Non servono zone privilegiate, occorrono invece spazi aperti. Né strumenti selettivi, bensì condizioni favorevoli a tutti. Il centro storico rinasce quando chi possiede un immobile può valorizzarlo, affittarlo, trasformarlo, senza dover chiedere permessi per qualsiasi modifica o vedersi costretto ad adeguarsi a canoni arbitrari. Rivive quando chi vuole avviare un’attività trova regole chiare, costi prevedibili e un’amministrazione che non ostacola, ma lascia fare.
È quanto, del resto, ha osservato con chiarezza Jane Jacobs, l’influente urbanista e scrittrice americana, autrice di numerose opere, che nel suo capolavoro Vita e morte delle grandi città ha messo in discussione l’urbanistica autoritaria del Novecento, mostrando come la vitalità urbana non nasca dai piani regolatori ma dalle interazioni quotidiane tra gli abitanti. “Le città hanno la capacità di fornire qualcosa per tutti, solo perché, e solo quando, sono create da tutti”, ha infatti scritto. Per lei la città non è una macchina da progettare, è un ecosistema vivente, complesso e spontaneo, dove la sicurezza è garantita dagli “occhi sulla strada”, dove il commercio fiorisce nei quartieri animati dalla varietà e dalla libertà, e dove la cooperazione volontaria genera ordine senza bisogno di comandi dall’alto. È la logica della complessità organizzata, non della semplificazione centralizzata.

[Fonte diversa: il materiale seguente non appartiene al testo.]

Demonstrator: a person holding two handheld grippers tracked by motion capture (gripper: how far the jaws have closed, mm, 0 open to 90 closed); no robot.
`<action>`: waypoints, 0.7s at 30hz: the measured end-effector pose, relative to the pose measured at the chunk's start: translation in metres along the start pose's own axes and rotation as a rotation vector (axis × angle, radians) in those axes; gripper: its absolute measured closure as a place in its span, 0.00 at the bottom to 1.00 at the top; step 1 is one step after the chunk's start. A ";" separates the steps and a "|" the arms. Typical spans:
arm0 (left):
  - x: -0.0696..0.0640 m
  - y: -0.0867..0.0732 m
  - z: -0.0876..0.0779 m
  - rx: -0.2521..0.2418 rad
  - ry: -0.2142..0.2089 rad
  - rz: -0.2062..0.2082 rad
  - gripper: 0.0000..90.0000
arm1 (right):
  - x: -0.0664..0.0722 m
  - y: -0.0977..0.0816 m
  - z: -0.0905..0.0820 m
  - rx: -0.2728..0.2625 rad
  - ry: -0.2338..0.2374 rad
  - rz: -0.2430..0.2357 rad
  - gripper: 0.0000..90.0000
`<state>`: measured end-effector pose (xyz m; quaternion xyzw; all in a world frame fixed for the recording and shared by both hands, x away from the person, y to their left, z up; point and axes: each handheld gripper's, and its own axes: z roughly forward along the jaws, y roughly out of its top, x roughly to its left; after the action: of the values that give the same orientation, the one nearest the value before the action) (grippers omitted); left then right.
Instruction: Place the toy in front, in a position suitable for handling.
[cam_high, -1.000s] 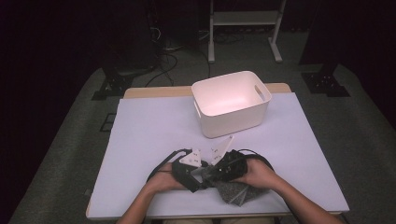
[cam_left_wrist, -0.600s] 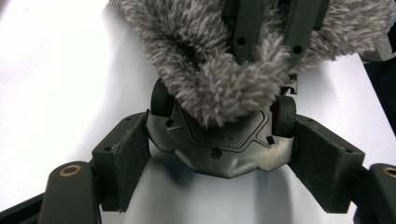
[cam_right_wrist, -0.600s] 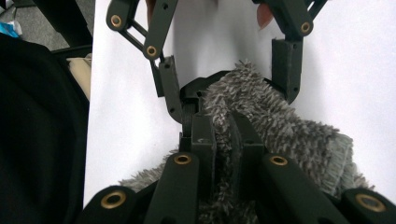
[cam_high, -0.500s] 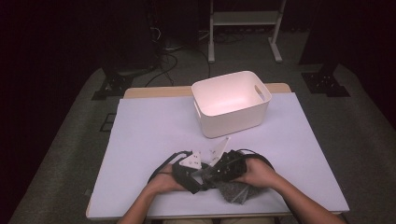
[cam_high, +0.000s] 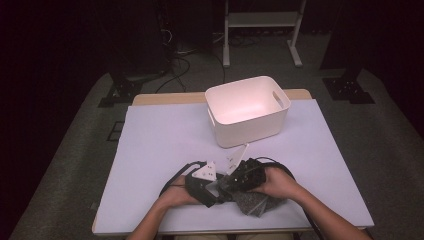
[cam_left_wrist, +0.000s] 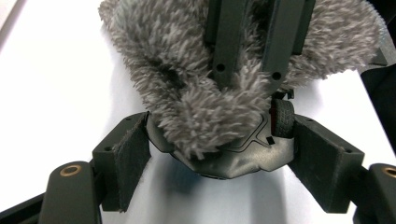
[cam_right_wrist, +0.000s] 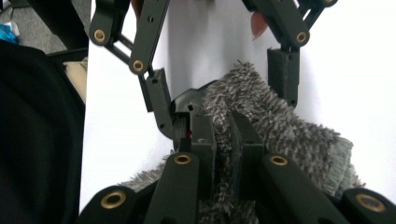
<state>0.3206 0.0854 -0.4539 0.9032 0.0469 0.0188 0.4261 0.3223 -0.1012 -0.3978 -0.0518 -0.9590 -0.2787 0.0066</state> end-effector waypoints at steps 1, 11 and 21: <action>0.000 0.000 0.000 0.000 -0.001 -0.001 0.27 | 0.001 0.002 0.001 0.000 -0.004 -0.007 0.90; 0.000 -0.001 0.001 -0.006 -0.008 -0.018 0.27 | -0.003 0.015 0.012 0.002 -0.011 -0.038 0.90; -0.001 0.003 0.002 0.009 0.002 0.005 0.27 | 0.002 0.018 0.013 -0.018 0.008 -0.046 0.90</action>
<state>0.3197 0.0816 -0.4527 0.9052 0.0450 0.0206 0.4220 0.3223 -0.0791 -0.3987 -0.0286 -0.9574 -0.2874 0.0034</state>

L’economia urbana vive di equilibrio dinamico, di relazioni volontarie, di investimenti diffusi. Pensare che tutto ciò possa essere progettato in sede comunale equivale a non comprenderne la natura. L’ordine urbano non si impone: emerge. Le città che resistono sono quelle dove le persone sono libere di agire, non quelle in cui tutto è soggetto a controllo. La vitalità commerciale è una conseguenza della libertà, non della pianificazione.

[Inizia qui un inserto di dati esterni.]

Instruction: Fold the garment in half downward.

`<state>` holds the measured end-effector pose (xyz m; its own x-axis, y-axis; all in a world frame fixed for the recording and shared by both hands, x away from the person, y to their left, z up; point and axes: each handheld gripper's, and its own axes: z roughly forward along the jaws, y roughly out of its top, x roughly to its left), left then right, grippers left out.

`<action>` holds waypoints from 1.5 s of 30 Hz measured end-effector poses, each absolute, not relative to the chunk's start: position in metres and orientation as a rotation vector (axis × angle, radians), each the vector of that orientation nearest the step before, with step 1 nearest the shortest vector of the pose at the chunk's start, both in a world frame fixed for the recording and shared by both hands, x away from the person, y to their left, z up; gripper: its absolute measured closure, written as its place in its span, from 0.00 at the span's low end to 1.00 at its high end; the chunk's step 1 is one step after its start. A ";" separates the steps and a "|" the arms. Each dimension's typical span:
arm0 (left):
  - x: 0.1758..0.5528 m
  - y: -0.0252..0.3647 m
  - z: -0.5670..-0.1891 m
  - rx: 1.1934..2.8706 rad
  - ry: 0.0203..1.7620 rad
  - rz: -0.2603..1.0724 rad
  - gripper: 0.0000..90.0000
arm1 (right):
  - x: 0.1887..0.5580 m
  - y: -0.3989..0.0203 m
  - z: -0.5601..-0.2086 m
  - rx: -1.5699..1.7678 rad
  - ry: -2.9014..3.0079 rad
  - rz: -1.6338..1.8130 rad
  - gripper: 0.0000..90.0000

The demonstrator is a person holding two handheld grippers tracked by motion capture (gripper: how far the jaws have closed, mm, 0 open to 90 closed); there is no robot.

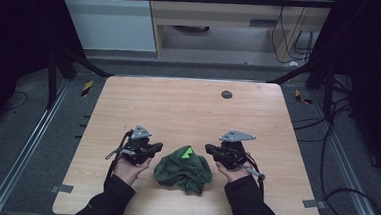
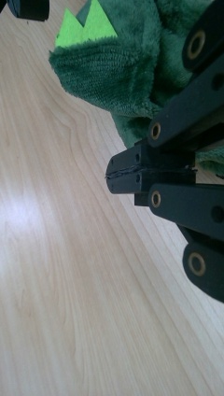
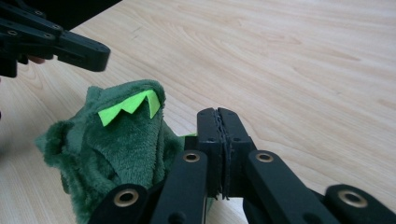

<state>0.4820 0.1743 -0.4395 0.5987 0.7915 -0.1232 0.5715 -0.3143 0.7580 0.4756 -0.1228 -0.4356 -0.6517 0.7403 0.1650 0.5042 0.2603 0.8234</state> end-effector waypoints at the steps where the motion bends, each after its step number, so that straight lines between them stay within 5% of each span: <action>1: 0.483 0.173 -0.441 2.023 1.078 0.344 1.00 | 0.477 -0.120 -0.439 1.158 2.289 1.332 0.99; 17: 0.479 0.161 -0.454 2.074 1.007 0.224 1.00 | 0.475 -0.104 -0.461 1.153 2.388 1.297 1.00; 45: 0.425 0.162 -0.433 2.108 0.835 0.188 1.00 | 0.431 -0.105 -0.443 1.056 2.420 1.411 1.00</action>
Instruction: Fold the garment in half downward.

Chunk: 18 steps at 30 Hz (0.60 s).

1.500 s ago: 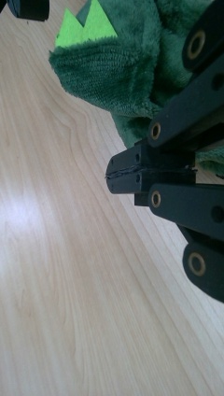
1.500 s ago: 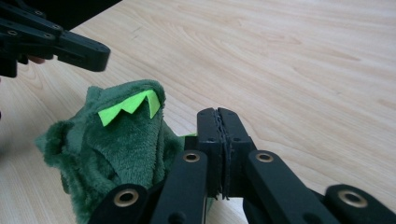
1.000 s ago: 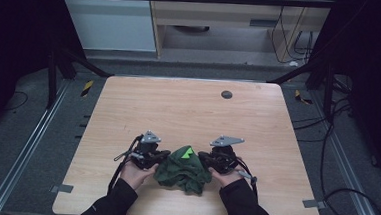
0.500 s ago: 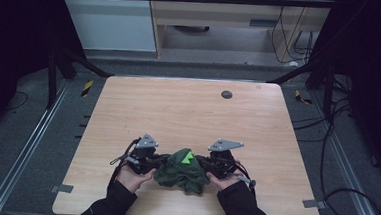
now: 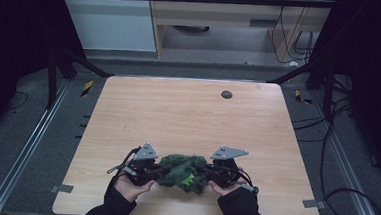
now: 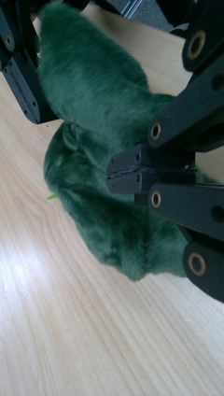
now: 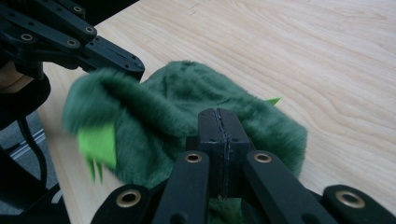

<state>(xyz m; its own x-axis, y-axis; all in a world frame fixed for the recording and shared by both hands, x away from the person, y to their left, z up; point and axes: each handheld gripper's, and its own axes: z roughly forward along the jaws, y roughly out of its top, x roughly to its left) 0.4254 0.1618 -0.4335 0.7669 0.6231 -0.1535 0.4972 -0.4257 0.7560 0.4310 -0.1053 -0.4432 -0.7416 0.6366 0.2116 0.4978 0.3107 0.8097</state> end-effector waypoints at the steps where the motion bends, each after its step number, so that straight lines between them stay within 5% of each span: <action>1: 0.423 0.162 -0.434 2.111 0.833 0.186 1.00 | 0.430 -0.105 -0.444 1.051 2.424 1.413 1.00; 18: 0.422 0.165 -0.442 2.125 0.893 0.230 1.00 | 0.426 -0.106 -0.448 1.075 2.409 1.414 1.00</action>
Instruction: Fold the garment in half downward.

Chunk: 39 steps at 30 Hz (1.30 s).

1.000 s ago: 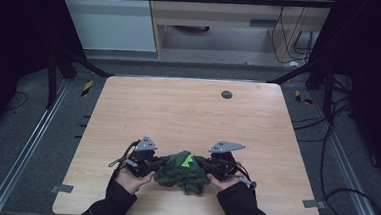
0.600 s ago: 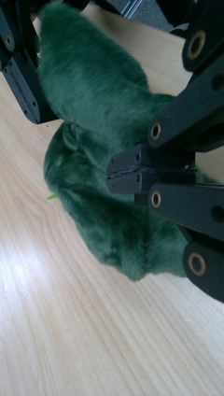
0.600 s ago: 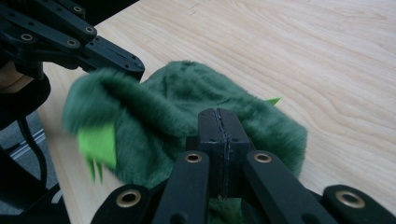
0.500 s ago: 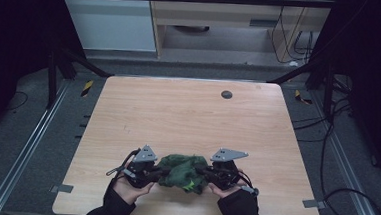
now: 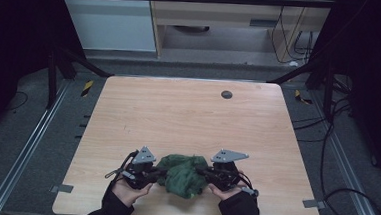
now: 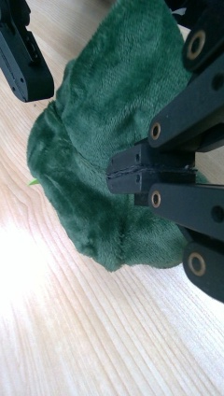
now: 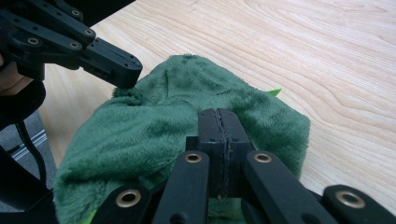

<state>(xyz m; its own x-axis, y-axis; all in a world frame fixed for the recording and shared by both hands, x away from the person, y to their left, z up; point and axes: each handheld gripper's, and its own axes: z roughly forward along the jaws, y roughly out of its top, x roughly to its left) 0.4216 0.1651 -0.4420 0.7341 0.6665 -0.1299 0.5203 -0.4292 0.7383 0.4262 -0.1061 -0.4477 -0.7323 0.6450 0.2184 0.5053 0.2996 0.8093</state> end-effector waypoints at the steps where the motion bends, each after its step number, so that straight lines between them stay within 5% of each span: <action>1: 0.421 0.165 -0.444 2.130 0.894 0.226 1.00 | 0.427 -0.105 -0.449 1.071 2.415 1.408 1.00; 26: 0.413 0.152 -0.472 2.259 0.878 0.213 1.00 | 0.419 -0.104 -0.483 1.068 2.521 1.281 0.99; 39: 0.419 0.173 -0.449 2.140 0.926 0.298 0.92 | 0.424 -0.122 -0.460 1.091 2.392 1.360 0.93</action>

In questo senso, il contenuto dell’intervento legislativo C.362 non va semplicemente migliorato: va profondamente ripensato. Non perché manchi l’intento positivo, ma perché sbaglia il metodo. Sostituisce la cooperazione tra privati con la selezione pubblica, l’autonomia della proprietà con l’intermediazione politica, l’adattamento spontaneo con il disegno istituzionale. È l’ennesima illusione riformista: la convinzione che, con un buon progetto normativo e una mappa ben fatta, si possa orientare il comportamento delle persone senza lasciarle libere di scegliere.
La vera rigenerazione non richiede zone speciali. Significa rimuovere le barriere che impediscono agli attori del territorio di agire, restituire al diritto la funzione di garantire la libertà e non di condizionarla, riportare l’amministrazione al suo ruolo minimo: assicurare le regole di base, tutelare la proprietà, garantire l’ordine e risolvere i conflitti.

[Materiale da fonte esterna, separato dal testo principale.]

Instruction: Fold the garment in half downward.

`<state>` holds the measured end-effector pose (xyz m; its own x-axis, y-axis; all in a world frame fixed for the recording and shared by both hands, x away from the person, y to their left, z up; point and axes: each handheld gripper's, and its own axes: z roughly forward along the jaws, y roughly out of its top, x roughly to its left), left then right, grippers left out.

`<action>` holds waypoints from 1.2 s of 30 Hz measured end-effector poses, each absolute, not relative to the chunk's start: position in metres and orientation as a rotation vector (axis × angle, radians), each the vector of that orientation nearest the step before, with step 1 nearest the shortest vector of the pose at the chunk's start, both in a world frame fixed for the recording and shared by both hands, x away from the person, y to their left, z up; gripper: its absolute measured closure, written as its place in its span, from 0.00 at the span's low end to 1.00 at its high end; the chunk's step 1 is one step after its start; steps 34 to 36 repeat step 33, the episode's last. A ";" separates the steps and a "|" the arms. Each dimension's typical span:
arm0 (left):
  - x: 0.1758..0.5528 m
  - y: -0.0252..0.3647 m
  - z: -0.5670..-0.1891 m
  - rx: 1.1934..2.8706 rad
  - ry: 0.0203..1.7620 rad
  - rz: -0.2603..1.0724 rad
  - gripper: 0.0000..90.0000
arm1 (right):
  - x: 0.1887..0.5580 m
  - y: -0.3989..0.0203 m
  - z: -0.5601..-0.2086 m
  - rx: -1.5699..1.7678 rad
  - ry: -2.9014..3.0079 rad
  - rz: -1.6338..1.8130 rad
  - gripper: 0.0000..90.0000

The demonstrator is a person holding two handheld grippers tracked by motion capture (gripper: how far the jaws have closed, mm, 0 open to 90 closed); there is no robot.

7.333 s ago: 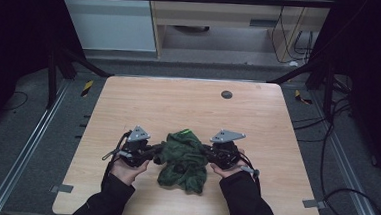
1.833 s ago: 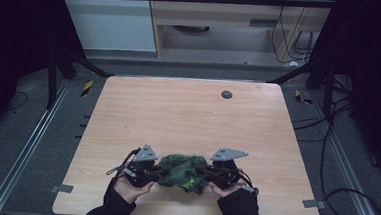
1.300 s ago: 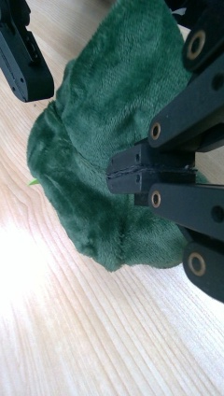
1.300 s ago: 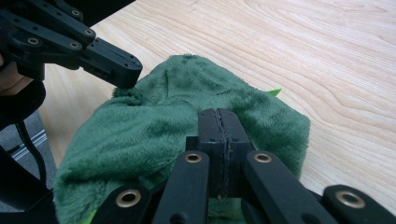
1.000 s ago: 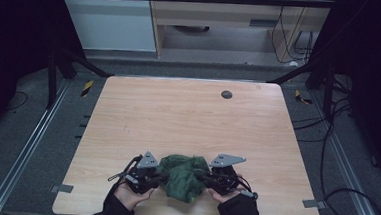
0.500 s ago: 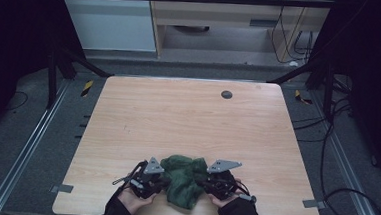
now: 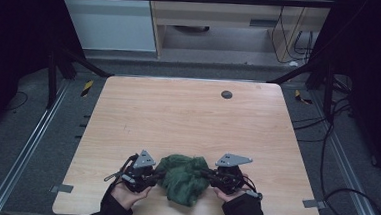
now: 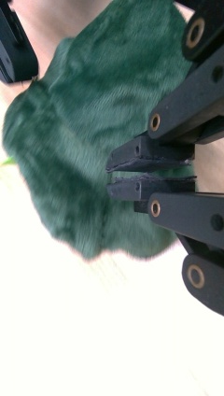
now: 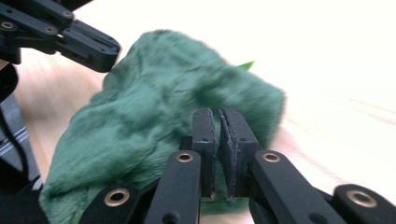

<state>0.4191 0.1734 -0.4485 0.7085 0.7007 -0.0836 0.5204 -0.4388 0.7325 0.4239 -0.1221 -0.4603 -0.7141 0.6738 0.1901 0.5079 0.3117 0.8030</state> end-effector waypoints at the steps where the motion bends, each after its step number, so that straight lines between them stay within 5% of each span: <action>1: 0.422 0.179 -0.447 2.126 0.945 0.310 0.92 | 0.426 -0.128 -0.457 1.095 2.364 1.361 0.92; 36: 0.462 0.262 -0.460 1.996 1.194 0.542 0.48 | 0.456 -0.212 -0.468 1.332 2.091 1.124 0.50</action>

In definitiva, i centri storici torneranno vivi non quando lo stabilirà un regolamento comunale, ma quando i cittadini potranno agire con fiducia, investire senza timore, abitare e lavorare senza essere considerati sospetti. Percorrere altre strade conduce inevitabilmente all’ennesima illusione urbanistica. La libertà — e non il favore pubblico — è la vera condizione della rigenerazione. Dove questa viene meno, anche le città si spengono.